Trout occur in this part of the river and may be taken almost up to the source. They are plentiful but of small size, the average length being but six inches (15 cm.).
The next part of the course extends all the way down to Croft, which is at the point where the river changes in character. The river crosses several geological formations, which affect its nature, but it remains rapid throughout with a bottom of bare rock or stones. There is hardly any rooted vegetation.

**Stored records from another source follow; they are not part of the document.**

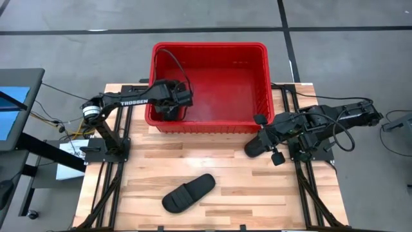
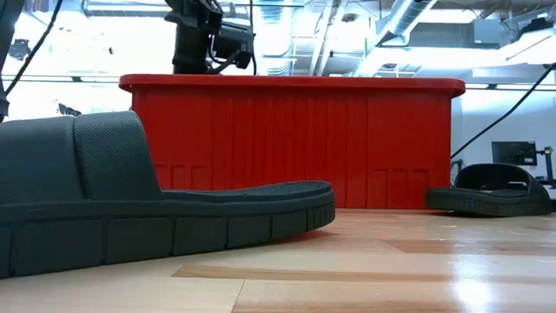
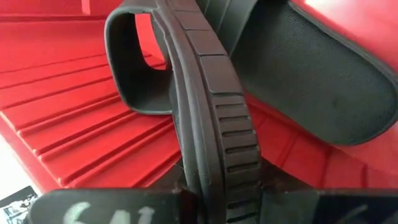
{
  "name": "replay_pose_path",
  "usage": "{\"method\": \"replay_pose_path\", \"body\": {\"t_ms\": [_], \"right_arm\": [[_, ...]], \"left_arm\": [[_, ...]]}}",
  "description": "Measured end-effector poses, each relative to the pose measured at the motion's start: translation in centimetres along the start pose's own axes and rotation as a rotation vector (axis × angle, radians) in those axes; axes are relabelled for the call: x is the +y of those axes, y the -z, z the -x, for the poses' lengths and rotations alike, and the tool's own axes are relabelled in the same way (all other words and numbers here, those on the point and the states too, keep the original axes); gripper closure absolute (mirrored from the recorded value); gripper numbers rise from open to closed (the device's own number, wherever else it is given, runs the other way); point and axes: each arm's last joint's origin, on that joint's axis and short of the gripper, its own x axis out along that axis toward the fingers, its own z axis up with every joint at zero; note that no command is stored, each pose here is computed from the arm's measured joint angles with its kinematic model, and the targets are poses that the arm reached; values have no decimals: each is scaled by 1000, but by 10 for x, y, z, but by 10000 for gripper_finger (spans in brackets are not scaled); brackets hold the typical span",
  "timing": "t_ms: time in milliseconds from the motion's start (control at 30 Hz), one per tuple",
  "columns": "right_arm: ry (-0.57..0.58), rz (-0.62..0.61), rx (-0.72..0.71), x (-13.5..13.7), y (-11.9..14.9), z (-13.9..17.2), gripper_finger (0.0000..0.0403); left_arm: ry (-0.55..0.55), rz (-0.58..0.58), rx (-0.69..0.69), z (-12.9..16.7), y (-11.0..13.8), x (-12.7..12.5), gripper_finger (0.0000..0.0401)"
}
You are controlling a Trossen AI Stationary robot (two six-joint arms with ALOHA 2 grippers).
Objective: Pick and place slides into bin
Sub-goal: Stack the middle slide on top of the slide in the bin
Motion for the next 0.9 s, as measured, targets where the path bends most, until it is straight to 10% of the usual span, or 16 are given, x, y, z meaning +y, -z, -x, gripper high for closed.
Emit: {"method": "replay_pose_path", "body": {"t_ms": [500,900], "right_arm": [[0,0,1,0,0,0,353],[0,0,1,0,0,0,353]], "left_arm": [[30,-8,-13,-3,-1,-2,362],[27,-7,-14,-3,-1,-2,277]]}}
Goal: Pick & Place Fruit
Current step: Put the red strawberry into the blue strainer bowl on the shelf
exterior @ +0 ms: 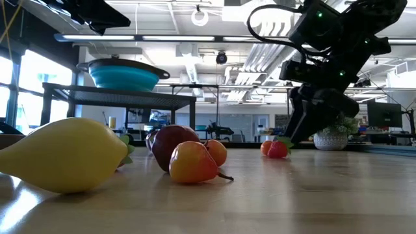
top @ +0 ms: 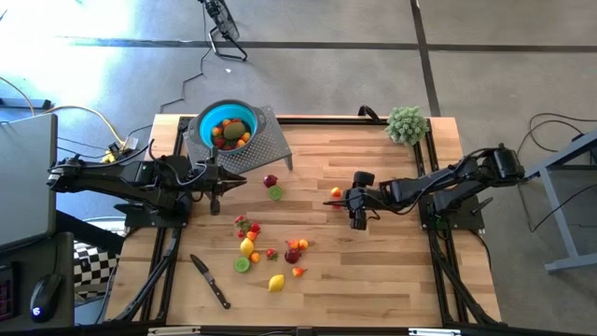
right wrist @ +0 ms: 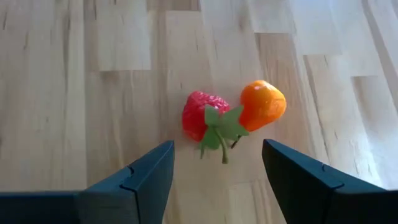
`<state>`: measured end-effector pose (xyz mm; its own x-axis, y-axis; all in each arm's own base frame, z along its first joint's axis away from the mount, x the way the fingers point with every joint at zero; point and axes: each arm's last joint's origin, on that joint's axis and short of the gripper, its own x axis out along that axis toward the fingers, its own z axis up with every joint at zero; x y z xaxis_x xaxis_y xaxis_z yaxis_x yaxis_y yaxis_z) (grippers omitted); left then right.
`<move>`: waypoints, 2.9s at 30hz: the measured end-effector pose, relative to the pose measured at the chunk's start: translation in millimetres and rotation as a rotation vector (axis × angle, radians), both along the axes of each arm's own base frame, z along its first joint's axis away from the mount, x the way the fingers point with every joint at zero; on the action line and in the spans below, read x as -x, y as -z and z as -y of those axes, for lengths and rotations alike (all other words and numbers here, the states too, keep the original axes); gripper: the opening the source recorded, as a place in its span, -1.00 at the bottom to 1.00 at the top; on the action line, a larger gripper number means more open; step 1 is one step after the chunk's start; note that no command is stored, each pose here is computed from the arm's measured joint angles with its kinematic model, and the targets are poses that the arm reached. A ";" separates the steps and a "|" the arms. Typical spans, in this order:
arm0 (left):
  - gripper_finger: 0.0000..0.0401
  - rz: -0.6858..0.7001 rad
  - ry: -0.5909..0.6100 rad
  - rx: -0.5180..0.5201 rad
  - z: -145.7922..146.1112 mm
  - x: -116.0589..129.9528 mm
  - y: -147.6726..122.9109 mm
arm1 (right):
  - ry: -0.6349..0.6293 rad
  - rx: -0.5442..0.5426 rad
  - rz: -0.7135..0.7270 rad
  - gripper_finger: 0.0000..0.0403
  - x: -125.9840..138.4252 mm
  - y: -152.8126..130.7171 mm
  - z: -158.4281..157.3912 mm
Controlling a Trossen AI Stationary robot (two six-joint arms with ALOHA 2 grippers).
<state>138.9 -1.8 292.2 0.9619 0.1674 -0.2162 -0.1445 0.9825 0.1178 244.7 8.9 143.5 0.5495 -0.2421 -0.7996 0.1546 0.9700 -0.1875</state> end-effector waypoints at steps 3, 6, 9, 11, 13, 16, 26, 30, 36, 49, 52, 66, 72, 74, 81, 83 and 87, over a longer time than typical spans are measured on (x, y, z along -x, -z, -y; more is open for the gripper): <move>-0.86 0.000 0.000 0.000 0.0 0.0 0.0 | 0.014 0.031 0.001 0.17 0.1 -0.2 1.0; -0.86 0.000 0.000 0.000 0.0 0.0 0.0 | 0.026 0.026 -0.002 0.17 0.6 0.7 4.6; -0.86 0.000 0.000 0.000 0.0 0.0 0.0 | 0.046 0.021 -0.015 0.17 4.0 4.8 9.0; -0.86 0.000 0.000 0.001 0.0 0.0 0.0 | 0.056 0.020 -0.017 0.17 4.9 5.9 10.7; -0.86 0.001 -0.001 0.004 0.0 0.0 0.0 | 0.056 0.019 -0.008 0.17 4.2 5.4 10.4; -0.86 0.002 -0.004 0.017 0.0 0.0 0.0 | 0.042 -0.001 0.005 0.17 2.9 4.8 9.6; -0.86 0.002 -0.005 0.021 0.0 0.0 0.1 | 0.006 -0.057 -0.003 -0.02 3.0 5.6 7.7; -0.86 0.002 -0.005 0.021 0.0 0.0 0.2 | 0.016 -0.083 -0.021 -0.15 0.7 13.6 7.1; -0.86 0.002 -0.005 0.022 0.0 0.1 0.2 | 0.039 -0.095 -0.003 -0.24 -6.2 23.6 7.1; -0.86 0.001 -0.005 0.022 0.0 0.1 0.2 | 0.038 -0.081 0.006 -0.26 -7.1 22.7 7.4; -0.86 0.002 -0.005 0.022 0.0 0.1 0.2 | 0.035 -0.040 0.011 -0.26 -5.4 17.6 8.3; -0.86 0.000 -0.005 0.021 0.0 0.1 0.4 | 0.043 -0.029 0.019 -0.26 0.2 6.9 9.0; -0.86 0.000 -0.005 0.021 0.0 0.1 0.4 | 0.086 0.035 0.023 -0.26 0.4 6.7 11.1; -0.86 0.000 -0.005 0.021 0.0 0.1 0.3 | 0.091 0.036 0.030 -0.26 -0.1 6.4 12.3; -0.86 0.000 -0.005 0.021 0.0 0.2 0.3 | 0.078 0.010 0.050 -0.26 -1.9 5.4 12.0; -0.86 0.000 -0.005 0.021 0.0 0.1 0.3 | 0.077 0.009 0.057 -0.28 -2.4 5.0 12.0; -0.86 0.000 -0.005 0.021 0.0 0.1 0.4 | 0.076 0.007 0.047 -0.35 -3.5 8.4 11.9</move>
<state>138.9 -1.7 291.8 0.9611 0.1674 -0.2199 -0.1493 0.9840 0.0968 248.2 -3.1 135.1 0.5665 -0.2902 -0.7712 0.2365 0.9538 -0.1852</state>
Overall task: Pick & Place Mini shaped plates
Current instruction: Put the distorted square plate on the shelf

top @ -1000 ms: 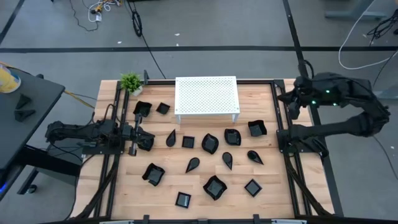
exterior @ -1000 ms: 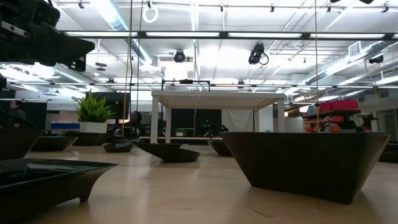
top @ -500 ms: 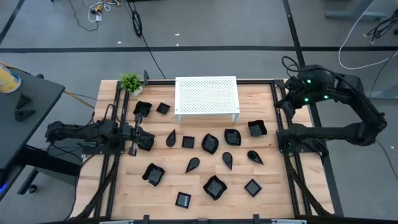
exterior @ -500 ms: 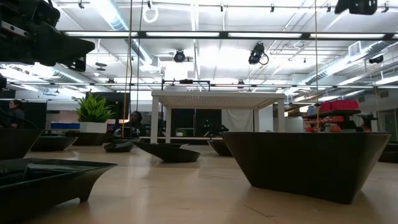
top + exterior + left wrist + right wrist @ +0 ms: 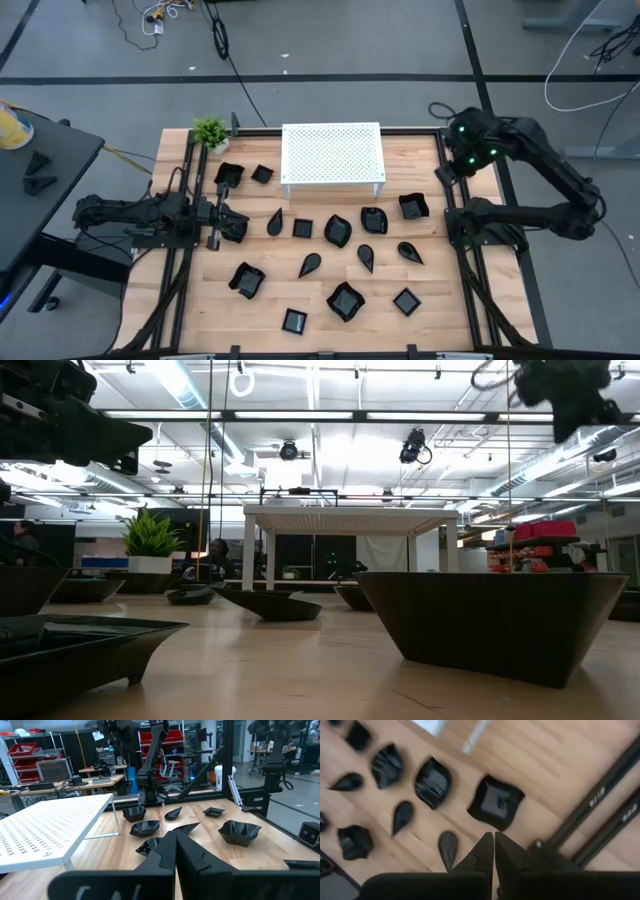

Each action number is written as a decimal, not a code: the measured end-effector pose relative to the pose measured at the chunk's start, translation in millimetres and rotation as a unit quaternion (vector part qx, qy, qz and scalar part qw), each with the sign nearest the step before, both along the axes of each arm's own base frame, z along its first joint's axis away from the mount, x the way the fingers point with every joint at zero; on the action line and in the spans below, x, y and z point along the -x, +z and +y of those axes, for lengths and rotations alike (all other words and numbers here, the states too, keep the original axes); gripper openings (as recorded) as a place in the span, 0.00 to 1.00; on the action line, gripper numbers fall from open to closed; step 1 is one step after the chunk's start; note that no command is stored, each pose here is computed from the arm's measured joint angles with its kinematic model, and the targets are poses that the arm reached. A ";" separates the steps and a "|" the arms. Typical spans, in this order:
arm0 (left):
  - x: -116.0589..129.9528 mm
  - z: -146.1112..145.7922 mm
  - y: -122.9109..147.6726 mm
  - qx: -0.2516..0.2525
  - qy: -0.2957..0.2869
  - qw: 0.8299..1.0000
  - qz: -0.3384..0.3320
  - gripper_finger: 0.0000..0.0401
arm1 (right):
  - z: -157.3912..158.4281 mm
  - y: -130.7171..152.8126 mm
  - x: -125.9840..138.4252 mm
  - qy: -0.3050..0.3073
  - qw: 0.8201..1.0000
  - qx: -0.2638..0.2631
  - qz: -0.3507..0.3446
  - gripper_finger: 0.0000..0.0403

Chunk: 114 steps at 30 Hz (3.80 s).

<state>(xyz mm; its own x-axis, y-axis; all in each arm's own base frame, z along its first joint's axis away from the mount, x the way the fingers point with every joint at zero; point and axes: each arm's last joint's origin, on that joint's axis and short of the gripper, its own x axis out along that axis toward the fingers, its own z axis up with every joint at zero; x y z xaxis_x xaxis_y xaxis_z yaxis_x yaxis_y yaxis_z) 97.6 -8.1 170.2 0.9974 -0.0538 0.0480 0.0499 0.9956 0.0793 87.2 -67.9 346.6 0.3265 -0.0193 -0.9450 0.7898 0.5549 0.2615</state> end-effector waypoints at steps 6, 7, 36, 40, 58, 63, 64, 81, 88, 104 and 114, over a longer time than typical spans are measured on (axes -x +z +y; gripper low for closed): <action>0.0 0.0 0.1 0.000 0.000 1.000 0.000 0.01 | -0.8 -32.2 -1.0 -0.003 0.999 -0.033 0.037 0.05; 0.0 0.0 0.0 0.000 0.000 1.000 0.000 0.01 | -1.7 -36.4 -2.0 -0.003 0.999 -0.034 0.038 0.05; 0.0 0.0 -0.1 0.000 0.000 1.000 0.000 0.01 | 3.8 -97.6 -3.0 0.029 0.999 -0.012 0.009 0.05; 0.0 0.0 0.1 0.000 0.000 1.000 0.000 0.01 | 3.7 -98.9 -3.1 0.001 1.000 -0.022 0.010 0.05; 0.0 0.0 0.0 0.000 0.000 1.000 0.000 0.01 | -4.3 -102.4 -13.0 -0.016 1.000 -0.022 0.008 0.25; 0.0 0.0 -0.1 0.000 0.000 1.000 0.000 0.01 | -8.3 -104.1 -16.3 -0.048 0.999 -0.014 0.017 0.37; 0.0 0.0 0.1 0.000 0.000 1.000 0.000 0.01 | -8.7 -104.2 -16.8 -0.047 0.999 -0.013 0.016 0.39; 0.0 0.0 0.0 0.000 0.000 1.000 0.000 0.01 | -5.3 -135.1 -13.0 -0.038 0.998 -0.037 0.044 0.50; 0.0 0.0 0.0 0.000 0.000 1.000 0.000 0.01 | -6.5 -147.7 -13.8 -0.072 0.996 -0.035 0.039 0.50; 0.0 0.0 -0.1 0.000 0.000 1.000 0.000 0.01 | -10.2 -162.9 -15.0 -0.120 0.992 -0.002 0.037 0.50; 0.0 0.0 0.0 0.000 0.000 1.000 0.000 0.01 | -15.1 -168.9 -18.7 -0.141 0.988 0.004 0.066 0.50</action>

The main difference between this and the preceding part of the river is that it receives sewage effluents from towns along its route. The first place of any size is Middleton-in-Teesdale, some twenty-two miles from the source, and the biggest is Barnard Castle, about eight miles farther on. The population connected with the sewage systems of the two places was 1,700 and 5,000 respectively when the survey was made. Below the outfalls there were changes in the flora, and there can be no doubt that these changes were directly attributable to sewage and the products of sewage decomposition. Below some of the larger works the dominant organism on the river bed was the sewage fungus. Father downstream there was a characteristic association of algae, but this finally gave place to the same association as was found in the upper waters, where there was no pollution. Below the smaller sewage outfalls there was no sewage fungus, but there was the characteristic change in the algal community encrusting the stones and boulders. In all this part of the river the amount of sewage was small compared with the volume of water into which it was discharged and pollution was not great. Oxygen concentration in the summer was lower than in the first part of the river (Table 4) but it never reached a seriously low level. Chloride rose, probably as a result of the sewage. The amount of calcium also increased and an average figure just above Croft was 24 parts per million; this rise was probably mainly due to the limestone over which the water had flowed.
Trout occurred throughout this part of the river and reached a greater size than in the first part, 1/4 to 3/4 lb. (120–360 g.) in weight with a few specimens of 3–4 lb. (1.4–1.8 kg.). It contained minnows almost throughout, and grayling in the lower half; thus, although there are no marked physical changes, the river enters the third of Carpenter’s zones in this part of its course.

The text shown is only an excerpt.